The government appears ready to permit Canada to become even more of a patchwork quilt of environmental and resource regulations, more akin to the U.S. model than to the traditional Canadian model.
In the Economic Leadership section, the government's pre-announcement of its infrastructure program, the Building Canada Plan, ignores the increasingly desperate need of municipalities for renewal of environmental infrastructure. Priorities for the Building Canada Plan are stated as roads, bridges, improved cultural infrastructure, and a better quality of life.
The priority needs of Canadian municipalities are roads and the underground infrastructure of water and sewer pipes as well as water and wastewater treatment facilities. For some reason the government promises money for water treatment facilities but not for underground infrastructure or for wastewater treatment, both of which will burden municipalities with far higher costs than water treatment.
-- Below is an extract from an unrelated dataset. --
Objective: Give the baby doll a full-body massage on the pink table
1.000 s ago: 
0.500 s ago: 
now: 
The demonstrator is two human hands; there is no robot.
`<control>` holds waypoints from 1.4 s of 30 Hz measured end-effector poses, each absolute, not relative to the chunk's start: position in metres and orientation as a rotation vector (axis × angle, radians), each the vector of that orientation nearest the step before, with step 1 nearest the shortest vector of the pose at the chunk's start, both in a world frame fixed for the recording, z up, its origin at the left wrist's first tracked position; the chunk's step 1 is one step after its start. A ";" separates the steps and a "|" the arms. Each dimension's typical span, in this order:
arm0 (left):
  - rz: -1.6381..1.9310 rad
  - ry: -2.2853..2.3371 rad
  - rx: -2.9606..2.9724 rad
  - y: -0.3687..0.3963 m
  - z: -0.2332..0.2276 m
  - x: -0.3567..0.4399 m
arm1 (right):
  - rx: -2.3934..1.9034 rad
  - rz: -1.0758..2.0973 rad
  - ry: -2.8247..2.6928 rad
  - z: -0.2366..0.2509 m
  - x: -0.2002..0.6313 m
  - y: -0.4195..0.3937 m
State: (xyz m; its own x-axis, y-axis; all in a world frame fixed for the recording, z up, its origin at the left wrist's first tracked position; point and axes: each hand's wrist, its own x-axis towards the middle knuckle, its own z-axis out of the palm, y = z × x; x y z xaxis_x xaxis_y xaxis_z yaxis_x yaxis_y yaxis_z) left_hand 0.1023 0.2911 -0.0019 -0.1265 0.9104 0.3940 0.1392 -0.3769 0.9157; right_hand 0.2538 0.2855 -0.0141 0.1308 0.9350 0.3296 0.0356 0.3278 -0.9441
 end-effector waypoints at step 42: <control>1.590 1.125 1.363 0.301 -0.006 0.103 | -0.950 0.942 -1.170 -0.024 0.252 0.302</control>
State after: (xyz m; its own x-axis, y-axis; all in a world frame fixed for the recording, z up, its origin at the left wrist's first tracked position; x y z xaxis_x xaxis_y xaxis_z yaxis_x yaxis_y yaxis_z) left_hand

If the federal government does not address environmental infrastructure the result will almost certainly be increased municipal charges for water and sewer services, particularly to industry, and increased restrictions on industrial use of these services.
Mining and resource companies should consider the challenges posed by the Government's promise to provide a single window for major project approvals. In the past, promises of single windows have usually increased bureaucracy because individual departments are unwilling to surrender their approval processes. Restructuring of approvals could mean several years of chaos for both proponents and opponents.
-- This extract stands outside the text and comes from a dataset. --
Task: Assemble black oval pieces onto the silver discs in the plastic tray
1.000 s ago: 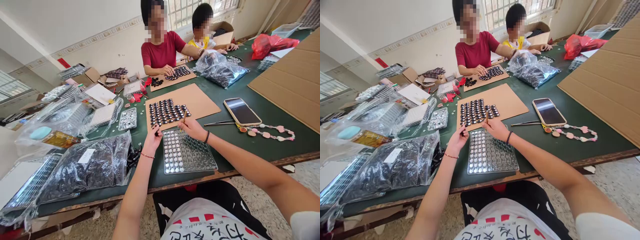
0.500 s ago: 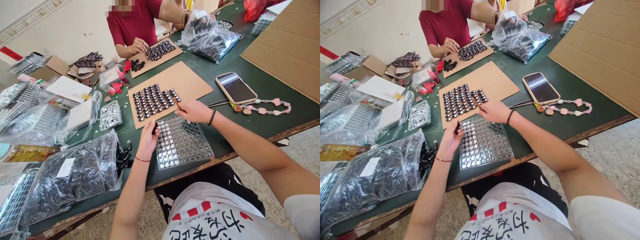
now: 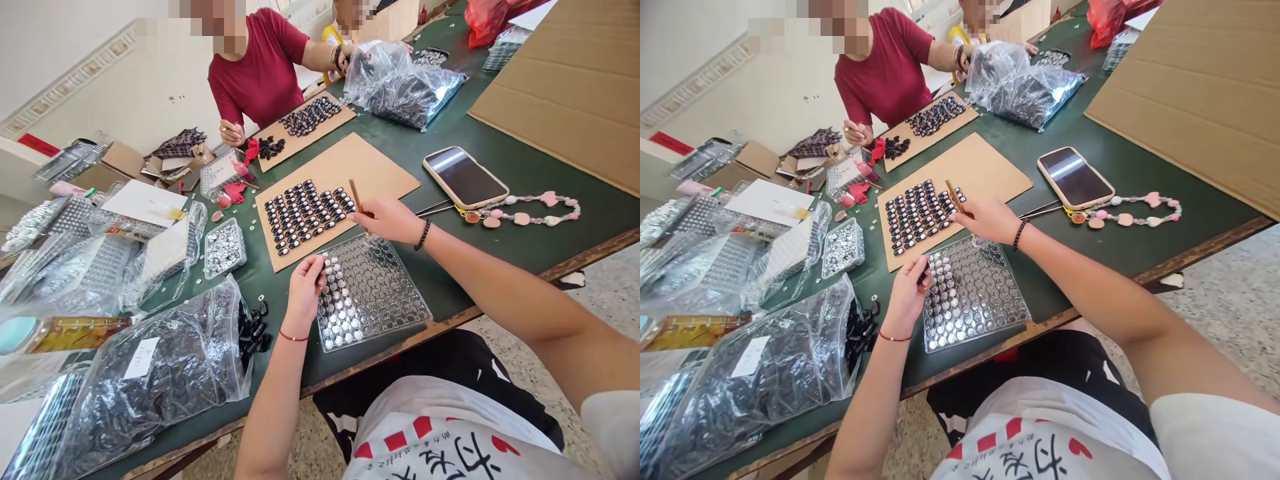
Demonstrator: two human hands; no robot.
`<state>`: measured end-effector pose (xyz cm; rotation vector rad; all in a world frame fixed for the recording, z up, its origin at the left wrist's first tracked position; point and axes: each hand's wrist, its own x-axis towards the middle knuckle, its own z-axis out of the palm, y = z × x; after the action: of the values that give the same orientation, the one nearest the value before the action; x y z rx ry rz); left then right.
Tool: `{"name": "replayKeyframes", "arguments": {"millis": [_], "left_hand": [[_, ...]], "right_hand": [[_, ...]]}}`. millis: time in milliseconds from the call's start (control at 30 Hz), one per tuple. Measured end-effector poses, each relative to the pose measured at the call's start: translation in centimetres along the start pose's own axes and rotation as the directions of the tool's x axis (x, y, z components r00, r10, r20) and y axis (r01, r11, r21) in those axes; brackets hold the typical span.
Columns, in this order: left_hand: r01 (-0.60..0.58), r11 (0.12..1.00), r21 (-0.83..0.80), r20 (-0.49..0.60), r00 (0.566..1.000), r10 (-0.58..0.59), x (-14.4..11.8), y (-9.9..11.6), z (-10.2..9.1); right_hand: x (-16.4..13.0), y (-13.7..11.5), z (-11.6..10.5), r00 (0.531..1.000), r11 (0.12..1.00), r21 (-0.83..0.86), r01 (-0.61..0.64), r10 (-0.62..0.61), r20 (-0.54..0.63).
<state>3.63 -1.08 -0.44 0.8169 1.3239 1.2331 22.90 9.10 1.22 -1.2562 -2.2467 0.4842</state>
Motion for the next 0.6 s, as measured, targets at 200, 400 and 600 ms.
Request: {"name": "replayKeyframes", "arguments": {"millis": [200, 400, 600], "left_hand": [[-0.203, 0.823, 0.531, 0.11, 0.979, 0.171, -1.3, -0.3, 1.3], [-0.298, 0.699, 0.651, 0.251, 0.953, 0.173, -1.8, -0.8, 2.8], [-0.313, 0.701, 0.641, 0.265, 0.947, 0.181, -2.0, -1.6, 3.4]], "right_hand": [[-1.3, -2.4, 0.9, 0.997, 0.982, 0.185, 0.025, -0.012, -0.072], [-1.5, -3.0, 2.1, 0.996, 0.928, 0.37, -0.037, 0.063, -0.059], [-1.9, -3.6, 2.5, 0.991, 0.813, 0.574, -0.093, 0.132, -0.027]]}}
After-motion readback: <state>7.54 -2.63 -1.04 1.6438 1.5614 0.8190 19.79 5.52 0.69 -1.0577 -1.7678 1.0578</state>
Moreover, few large projects in Canada fall exclusively under federal jurisdiction. If the Prime Minister thinks that further reduction of federal environment assessment responsibilities under the guise of a single-window restructuring will go down well with Canadians, he has truly failed to grasp the environmental concerns vociferously expressed by many Canadians.
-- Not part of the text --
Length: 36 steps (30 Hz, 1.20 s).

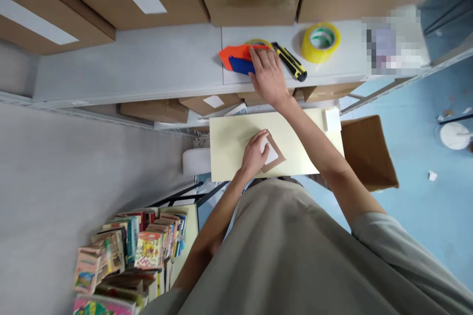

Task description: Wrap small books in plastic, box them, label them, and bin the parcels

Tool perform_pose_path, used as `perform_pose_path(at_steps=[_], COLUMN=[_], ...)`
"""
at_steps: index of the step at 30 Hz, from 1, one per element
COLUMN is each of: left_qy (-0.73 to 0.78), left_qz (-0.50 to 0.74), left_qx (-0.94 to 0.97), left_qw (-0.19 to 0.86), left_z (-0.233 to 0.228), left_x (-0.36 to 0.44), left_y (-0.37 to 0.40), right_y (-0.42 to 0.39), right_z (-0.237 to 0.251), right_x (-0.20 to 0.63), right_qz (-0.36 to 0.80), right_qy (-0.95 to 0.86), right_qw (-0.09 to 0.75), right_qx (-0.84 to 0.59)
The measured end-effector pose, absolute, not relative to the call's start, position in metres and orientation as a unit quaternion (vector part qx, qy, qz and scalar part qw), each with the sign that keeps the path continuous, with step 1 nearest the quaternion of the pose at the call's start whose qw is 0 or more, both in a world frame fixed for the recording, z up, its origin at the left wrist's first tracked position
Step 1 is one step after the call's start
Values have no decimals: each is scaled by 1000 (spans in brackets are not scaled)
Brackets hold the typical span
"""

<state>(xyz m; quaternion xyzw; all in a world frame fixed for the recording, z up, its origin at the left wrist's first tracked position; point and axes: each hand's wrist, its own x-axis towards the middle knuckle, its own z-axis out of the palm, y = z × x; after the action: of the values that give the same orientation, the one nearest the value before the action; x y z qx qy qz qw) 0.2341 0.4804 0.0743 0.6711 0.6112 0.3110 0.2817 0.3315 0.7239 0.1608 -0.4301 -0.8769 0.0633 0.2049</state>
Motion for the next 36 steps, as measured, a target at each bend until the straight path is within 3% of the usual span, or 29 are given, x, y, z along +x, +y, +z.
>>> perform_pose_path(at_steps=[3,5,10,14,26,32,36], left_qy=[630,639,610,604,614,699,762], left_qz=[223,167,83,50,24,73,92], left_qx=[676,674,698,707,710,648,571], left_qw=[312,331,366,365,344,293,290], left_z=[44,25,-18,-36,-29,-26,-45], left_x=[244,251,270,276,284,270,250], left_y=[454,441,422,412,408,486,557], right_y=[671,620,483,420,446,438,442], right_z=[115,66,-48,-90,-135,-111,-93], right_x=[381,423,513,547,490,503,492], right_qz=[140,208,380,491,656,726,812], right_qy=[-833,-804,-725,-664,-604,-268,-99], right_qw=[294,293,151,72,169,154,134], right_qx=[-447,-475,-554,-560,-420,-615,-559])
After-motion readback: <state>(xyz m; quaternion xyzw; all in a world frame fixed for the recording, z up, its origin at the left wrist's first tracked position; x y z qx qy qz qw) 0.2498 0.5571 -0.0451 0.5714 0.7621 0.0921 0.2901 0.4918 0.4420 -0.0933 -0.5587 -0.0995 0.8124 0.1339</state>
Finally, the Throne Speech promise of tougher environmental enforcement rings hollow. Relatively few regulations are enforced solely by the federal government, so it is unlikely that the majority of Canadian industries will see more--or even any--federal environmental inspectors knocking on their doors. Even the promises of measures to ensure food and consumer product safety are likely to be challenged and circumvented by provincial governments eager to support their own industries.